EXERCISE DETAILS:
Copy out again, unchanged, the listing below from the line that has "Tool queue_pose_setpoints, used" through the line that has "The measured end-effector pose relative".

[EXTRACTED ENTRIES — start]

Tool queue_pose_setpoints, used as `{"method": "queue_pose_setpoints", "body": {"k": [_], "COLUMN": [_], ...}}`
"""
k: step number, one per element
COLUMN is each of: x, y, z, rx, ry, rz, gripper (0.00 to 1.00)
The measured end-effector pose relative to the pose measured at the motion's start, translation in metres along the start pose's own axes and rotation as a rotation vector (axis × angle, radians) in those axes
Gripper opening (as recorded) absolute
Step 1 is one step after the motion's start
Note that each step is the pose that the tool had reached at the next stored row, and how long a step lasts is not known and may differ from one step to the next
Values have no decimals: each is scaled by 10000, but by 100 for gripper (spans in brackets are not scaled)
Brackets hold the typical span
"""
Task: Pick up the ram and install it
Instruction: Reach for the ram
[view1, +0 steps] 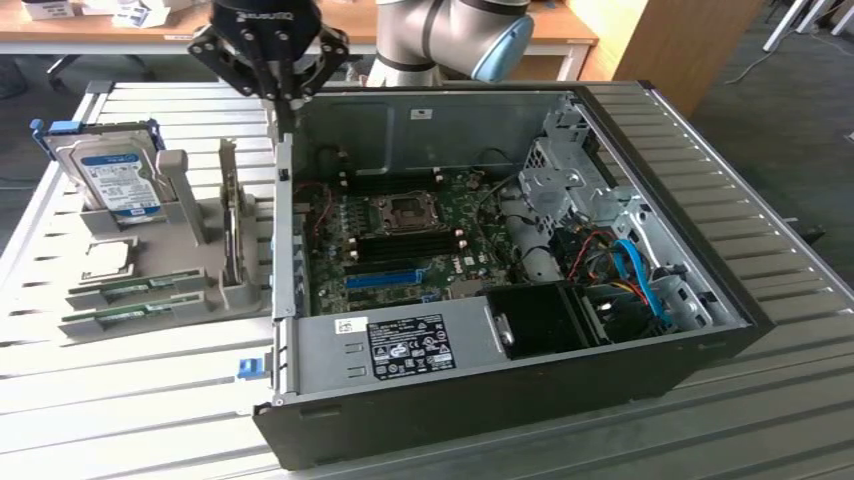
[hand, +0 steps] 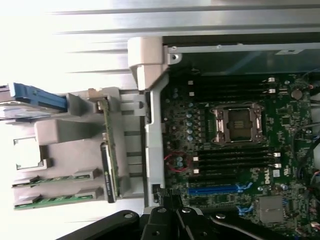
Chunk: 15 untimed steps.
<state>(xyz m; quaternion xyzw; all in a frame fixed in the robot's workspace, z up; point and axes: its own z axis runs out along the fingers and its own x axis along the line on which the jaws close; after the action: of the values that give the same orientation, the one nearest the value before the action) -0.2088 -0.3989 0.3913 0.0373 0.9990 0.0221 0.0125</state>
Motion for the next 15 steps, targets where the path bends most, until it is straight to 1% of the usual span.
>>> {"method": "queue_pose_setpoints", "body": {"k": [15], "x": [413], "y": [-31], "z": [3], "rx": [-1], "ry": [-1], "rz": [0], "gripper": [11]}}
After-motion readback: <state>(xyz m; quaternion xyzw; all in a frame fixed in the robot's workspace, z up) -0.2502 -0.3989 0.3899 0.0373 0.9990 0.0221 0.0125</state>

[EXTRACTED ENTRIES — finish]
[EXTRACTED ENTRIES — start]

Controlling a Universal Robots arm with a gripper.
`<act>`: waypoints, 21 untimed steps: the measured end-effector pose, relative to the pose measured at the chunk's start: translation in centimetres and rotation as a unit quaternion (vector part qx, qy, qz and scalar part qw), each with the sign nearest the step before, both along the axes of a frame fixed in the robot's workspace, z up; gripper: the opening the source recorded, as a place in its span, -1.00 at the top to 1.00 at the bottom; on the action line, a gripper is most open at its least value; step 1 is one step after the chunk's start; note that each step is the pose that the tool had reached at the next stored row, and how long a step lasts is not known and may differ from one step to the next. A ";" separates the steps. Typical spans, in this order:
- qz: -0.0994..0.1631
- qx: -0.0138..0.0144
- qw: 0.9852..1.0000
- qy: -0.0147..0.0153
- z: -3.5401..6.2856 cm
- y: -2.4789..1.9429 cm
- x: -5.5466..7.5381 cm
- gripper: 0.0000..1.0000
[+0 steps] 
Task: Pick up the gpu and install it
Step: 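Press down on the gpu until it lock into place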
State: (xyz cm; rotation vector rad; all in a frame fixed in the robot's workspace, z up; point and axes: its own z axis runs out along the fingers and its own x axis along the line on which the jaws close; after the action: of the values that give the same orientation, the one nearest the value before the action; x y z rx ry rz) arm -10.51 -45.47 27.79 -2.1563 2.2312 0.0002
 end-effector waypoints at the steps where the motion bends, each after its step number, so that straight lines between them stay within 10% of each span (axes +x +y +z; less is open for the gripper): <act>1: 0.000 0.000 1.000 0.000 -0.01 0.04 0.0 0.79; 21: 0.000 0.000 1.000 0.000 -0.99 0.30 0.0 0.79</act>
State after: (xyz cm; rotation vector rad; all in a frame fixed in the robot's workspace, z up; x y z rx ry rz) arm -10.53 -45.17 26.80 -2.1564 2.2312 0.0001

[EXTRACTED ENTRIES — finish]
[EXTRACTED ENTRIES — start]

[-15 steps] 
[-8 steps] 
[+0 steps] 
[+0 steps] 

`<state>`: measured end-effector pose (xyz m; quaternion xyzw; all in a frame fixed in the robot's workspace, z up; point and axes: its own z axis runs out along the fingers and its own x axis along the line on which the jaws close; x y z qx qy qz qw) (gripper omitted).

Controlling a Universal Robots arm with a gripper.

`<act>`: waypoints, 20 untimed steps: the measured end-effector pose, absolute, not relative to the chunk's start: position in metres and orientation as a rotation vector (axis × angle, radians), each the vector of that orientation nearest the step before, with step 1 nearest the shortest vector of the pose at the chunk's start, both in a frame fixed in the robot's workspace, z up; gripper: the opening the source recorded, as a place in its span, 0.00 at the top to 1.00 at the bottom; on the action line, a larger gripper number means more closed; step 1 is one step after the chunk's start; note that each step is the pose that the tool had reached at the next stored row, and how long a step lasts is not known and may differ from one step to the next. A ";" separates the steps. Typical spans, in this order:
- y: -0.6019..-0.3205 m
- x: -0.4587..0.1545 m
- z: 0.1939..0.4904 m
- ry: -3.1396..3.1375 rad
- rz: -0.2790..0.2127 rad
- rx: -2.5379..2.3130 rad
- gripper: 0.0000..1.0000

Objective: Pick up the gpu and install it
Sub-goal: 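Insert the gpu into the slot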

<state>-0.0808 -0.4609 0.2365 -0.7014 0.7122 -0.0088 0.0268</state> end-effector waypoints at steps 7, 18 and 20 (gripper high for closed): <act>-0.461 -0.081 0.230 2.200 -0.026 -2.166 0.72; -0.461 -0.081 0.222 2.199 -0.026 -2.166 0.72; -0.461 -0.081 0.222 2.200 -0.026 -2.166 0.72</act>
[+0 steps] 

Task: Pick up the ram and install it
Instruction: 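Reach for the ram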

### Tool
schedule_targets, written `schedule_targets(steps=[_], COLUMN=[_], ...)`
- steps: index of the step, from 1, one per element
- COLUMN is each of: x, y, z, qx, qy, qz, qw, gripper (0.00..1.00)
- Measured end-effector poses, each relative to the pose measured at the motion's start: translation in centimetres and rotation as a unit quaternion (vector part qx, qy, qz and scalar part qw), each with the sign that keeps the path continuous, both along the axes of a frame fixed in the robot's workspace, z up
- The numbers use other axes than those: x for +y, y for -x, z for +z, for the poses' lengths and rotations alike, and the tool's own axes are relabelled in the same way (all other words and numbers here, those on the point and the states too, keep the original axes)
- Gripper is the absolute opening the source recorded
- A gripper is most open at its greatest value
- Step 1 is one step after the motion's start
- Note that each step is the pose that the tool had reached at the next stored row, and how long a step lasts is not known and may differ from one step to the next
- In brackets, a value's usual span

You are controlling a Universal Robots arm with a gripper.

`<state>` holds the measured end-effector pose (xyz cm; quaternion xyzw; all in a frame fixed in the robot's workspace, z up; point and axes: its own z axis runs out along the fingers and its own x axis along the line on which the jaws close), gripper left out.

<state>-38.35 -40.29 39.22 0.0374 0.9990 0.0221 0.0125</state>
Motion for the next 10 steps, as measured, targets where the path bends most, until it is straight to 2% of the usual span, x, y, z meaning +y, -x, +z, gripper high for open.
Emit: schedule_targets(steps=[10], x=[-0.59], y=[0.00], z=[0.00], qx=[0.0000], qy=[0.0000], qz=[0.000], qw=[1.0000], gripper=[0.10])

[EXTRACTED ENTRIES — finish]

EXERCISE RESULT:
Tool queue_pose_setpoints, used as `{"method": "queue_pose_setpoints", "body": {"k": [_], "COLUMN": [_], ...}}`
"""
k: step number, one per element
COLUMN is each of: x, y, z, rx, ry, rz, gripper (0.00 to 1.00)
The measured end-effector pose relative to the pose measured at the motion's start, translation in metres along the start pose's own axes and rotation as a rotation vector (axis × angle, radians) in those axes

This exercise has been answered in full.